This man is just looking at the station diagram. Bandage on his right hand, phone on his left. He’s still looking up, staring at it, occasionally typing something in his phone.
After a while he went back to sit.
Normally at this time, I would be on the way back from Sentral instead of heading towards it; it is a very strange feeling. Instead of being almost full, the train is almost empty. Everyone is quiet and I can only hear the creaks of the wheels against the tracks below me. It is so boring, like studying for a resit on your birthday.
It felt like fucking ages to reach this station. My life feels like stale bread waiting to be turned into crumbs: unfit for its full potential. Have I told you how much I hate studying? I get …
The same man is still looking up at the diagram from his seat. He seems fixated, as though waiting for his destiny to take its place at the station he is supposed to get off. His arms crossed, he rests his head on the wall on his left. Now he’s looking at his phone again. Hah, what are the odds that he is writing about me, writing about him. Funny.
You see, exams bore me; it saps the life out of life – its color, its variety, its wonders. But I know it’s an essential thing that students nowadays cannot do away with, because most employers cannot identify if someone is suited for a job other than reassuring themselves with pompous paper qualification and sugarcoated work experiences.
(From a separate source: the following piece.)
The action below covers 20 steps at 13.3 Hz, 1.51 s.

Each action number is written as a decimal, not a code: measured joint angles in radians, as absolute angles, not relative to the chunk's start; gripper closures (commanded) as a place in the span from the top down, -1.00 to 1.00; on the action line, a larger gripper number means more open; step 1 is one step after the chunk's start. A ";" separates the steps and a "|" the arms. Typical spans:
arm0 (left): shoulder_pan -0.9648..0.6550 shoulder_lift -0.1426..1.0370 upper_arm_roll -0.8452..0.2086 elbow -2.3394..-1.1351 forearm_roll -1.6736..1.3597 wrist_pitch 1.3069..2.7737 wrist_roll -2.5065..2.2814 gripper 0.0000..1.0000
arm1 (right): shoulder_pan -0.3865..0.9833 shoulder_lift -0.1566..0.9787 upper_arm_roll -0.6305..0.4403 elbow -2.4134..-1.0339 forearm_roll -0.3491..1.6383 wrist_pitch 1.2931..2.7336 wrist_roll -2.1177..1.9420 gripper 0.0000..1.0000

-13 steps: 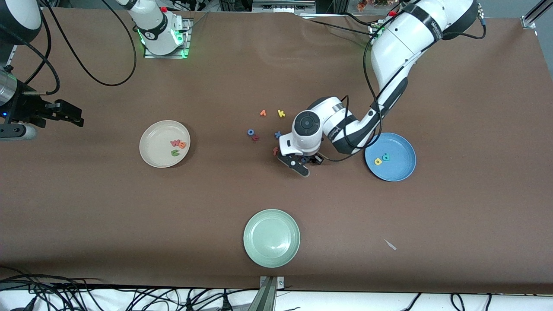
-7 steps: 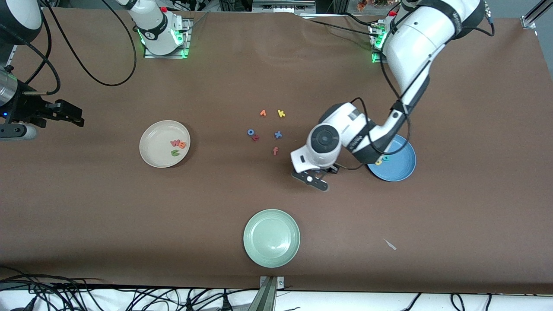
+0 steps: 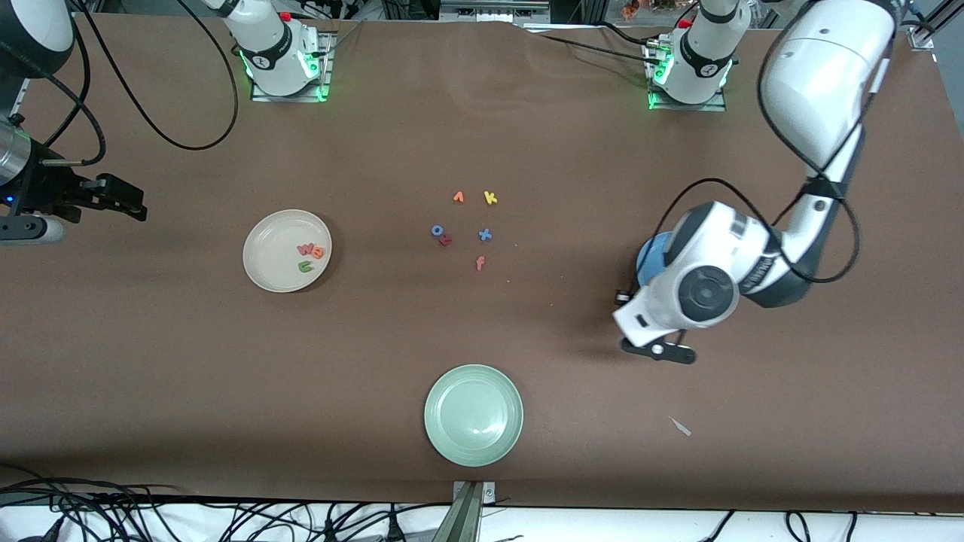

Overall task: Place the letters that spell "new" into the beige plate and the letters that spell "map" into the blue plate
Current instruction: 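Carry the blue E onto the blue plate and open the left gripper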

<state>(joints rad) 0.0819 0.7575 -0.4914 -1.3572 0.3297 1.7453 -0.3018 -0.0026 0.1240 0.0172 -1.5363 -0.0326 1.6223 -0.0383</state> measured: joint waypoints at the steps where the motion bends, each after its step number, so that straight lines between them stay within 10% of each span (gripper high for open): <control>1: 0.114 0.758 -0.491 -1.363 0.329 1.709 -0.293 -1.00 | -0.003 0.124 0.017 -1.536 -0.033 1.622 -0.038 0.99; 11: 0.243 0.674 -0.494 -1.640 0.328 1.847 -0.223 -1.00 | -0.002 0.124 0.017 -1.536 -0.034 1.622 -0.038 0.99; 12: 0.248 0.653 -0.494 -1.692 0.328 1.890 -0.232 -0.87 | -0.002 0.124 0.017 -1.536 -0.034 1.622 -0.038 0.99; 14: 0.257 0.631 -0.494 -1.749 0.328 1.925 -0.241 0.99 | -0.002 0.124 0.017 -1.536 -0.035 1.622 -0.038 0.99; 20: 0.280 0.605 -0.493 -1.744 0.328 1.912 -0.241 1.00 | -0.002 0.124 0.017 -1.536 -0.035 1.622 -0.038 0.99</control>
<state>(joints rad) 0.2799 0.6047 -0.4931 -1.7439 0.3285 1.9118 -0.2414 -0.0025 0.1242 0.0168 -1.5362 -0.0350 1.6223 -0.0383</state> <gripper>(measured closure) 0.194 0.000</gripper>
Also, this is for all you employers out there: do not hire graduates if you do not want to trust them with responsibilities.
This is taking ages. At least there’s more people on board, more life. Or less life, depending on who they are. That I am not sure of.
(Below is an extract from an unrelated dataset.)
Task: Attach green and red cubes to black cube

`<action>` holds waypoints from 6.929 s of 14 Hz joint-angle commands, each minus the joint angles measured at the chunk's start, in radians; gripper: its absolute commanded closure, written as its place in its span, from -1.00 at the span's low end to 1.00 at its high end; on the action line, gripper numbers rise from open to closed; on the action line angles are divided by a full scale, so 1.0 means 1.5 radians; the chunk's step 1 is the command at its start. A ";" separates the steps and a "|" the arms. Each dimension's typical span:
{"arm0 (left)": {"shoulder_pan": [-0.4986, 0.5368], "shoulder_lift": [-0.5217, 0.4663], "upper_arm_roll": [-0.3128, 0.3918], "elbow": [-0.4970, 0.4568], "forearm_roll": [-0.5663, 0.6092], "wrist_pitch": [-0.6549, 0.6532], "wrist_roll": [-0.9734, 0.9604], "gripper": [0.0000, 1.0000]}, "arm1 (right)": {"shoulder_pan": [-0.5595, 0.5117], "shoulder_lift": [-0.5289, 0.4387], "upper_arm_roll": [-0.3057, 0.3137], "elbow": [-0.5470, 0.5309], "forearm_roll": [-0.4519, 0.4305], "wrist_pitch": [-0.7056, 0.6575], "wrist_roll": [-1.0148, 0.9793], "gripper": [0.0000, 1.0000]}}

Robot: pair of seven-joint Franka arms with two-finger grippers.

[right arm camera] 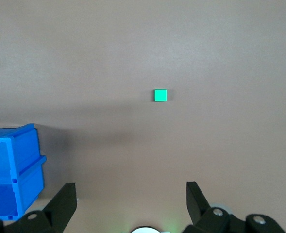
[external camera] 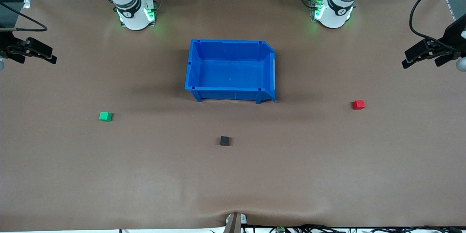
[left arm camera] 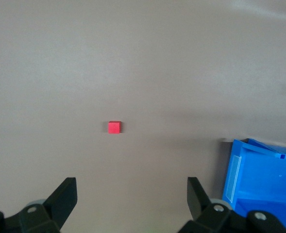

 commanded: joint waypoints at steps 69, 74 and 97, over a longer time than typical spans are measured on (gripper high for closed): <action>0.078 0.363 -0.017 -0.284 0.121 0.389 0.078 -0.23 | -0.061 0.332 -0.002 -0.311 -0.005 0.646 -0.079 -1.00; 0.072 0.368 -0.017 -0.283 0.119 0.389 0.078 -0.22 | -0.056 0.345 -0.001 -0.323 -0.002 0.655 -0.076 -1.00; 0.011 0.451 -0.056 -0.001 -0.110 0.319 -0.362 1.00 | -0.052 0.348 -0.002 -0.334 -0.003 0.619 -0.085 1.00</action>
Wow that was fast. This man is obviously nervous. I wonder if he’s going to sprint out the doors when we arrive at Sentral. There was never a minute he did not look at the LED diagram above the doors.
“Next station, KL Sentral.”
A little part of me is hoping Najib is there again. That would make my life a little more interesting. I know, why Najib though? You see, for something to be interesting it can be both good or bad. Najib is on the extreme end of one of these qualities.
His eyes are locked on the diagram again. He took off his bandage and inserted it into his pocket. I wonder what he is hiding from this person he is meeting. One second he’s cross-armed; the other, he’s playing with his fingers. The anxiety is overspilling. Train just shook left and right; it’s not normal. The train must be nervous too.
The doors opened and I walked up the stairs. He is nowhere in sight; I wonder what he is up to.